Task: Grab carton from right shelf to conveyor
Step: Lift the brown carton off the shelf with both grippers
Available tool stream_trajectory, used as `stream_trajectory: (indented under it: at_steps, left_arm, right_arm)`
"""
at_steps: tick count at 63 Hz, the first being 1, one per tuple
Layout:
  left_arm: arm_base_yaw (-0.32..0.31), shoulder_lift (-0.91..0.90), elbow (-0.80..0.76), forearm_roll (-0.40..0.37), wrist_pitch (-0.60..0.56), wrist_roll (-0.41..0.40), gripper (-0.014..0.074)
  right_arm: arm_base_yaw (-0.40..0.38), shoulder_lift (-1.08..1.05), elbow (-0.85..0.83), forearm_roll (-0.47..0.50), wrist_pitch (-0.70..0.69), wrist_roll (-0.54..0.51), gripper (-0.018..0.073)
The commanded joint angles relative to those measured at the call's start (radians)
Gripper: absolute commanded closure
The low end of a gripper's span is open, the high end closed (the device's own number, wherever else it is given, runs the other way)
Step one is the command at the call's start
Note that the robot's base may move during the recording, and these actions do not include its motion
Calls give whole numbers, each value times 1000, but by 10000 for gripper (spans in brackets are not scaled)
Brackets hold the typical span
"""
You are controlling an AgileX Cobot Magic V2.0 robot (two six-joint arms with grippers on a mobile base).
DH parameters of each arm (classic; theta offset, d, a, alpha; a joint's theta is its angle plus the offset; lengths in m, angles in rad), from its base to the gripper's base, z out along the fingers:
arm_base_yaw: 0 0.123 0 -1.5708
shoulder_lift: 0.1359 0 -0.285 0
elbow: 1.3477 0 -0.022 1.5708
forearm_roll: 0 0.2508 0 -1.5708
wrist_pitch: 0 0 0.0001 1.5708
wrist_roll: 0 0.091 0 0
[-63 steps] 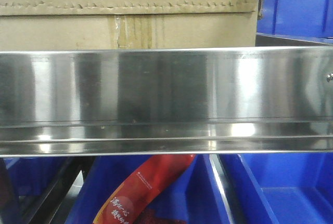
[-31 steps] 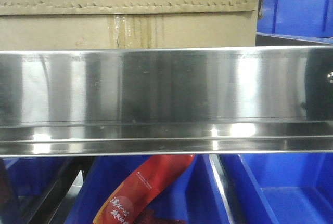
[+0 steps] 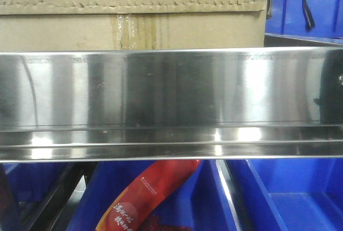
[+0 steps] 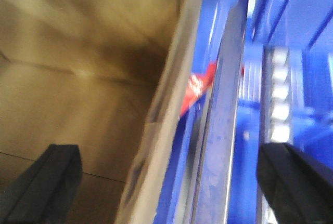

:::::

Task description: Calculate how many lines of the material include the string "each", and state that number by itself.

Solution to this problem: 2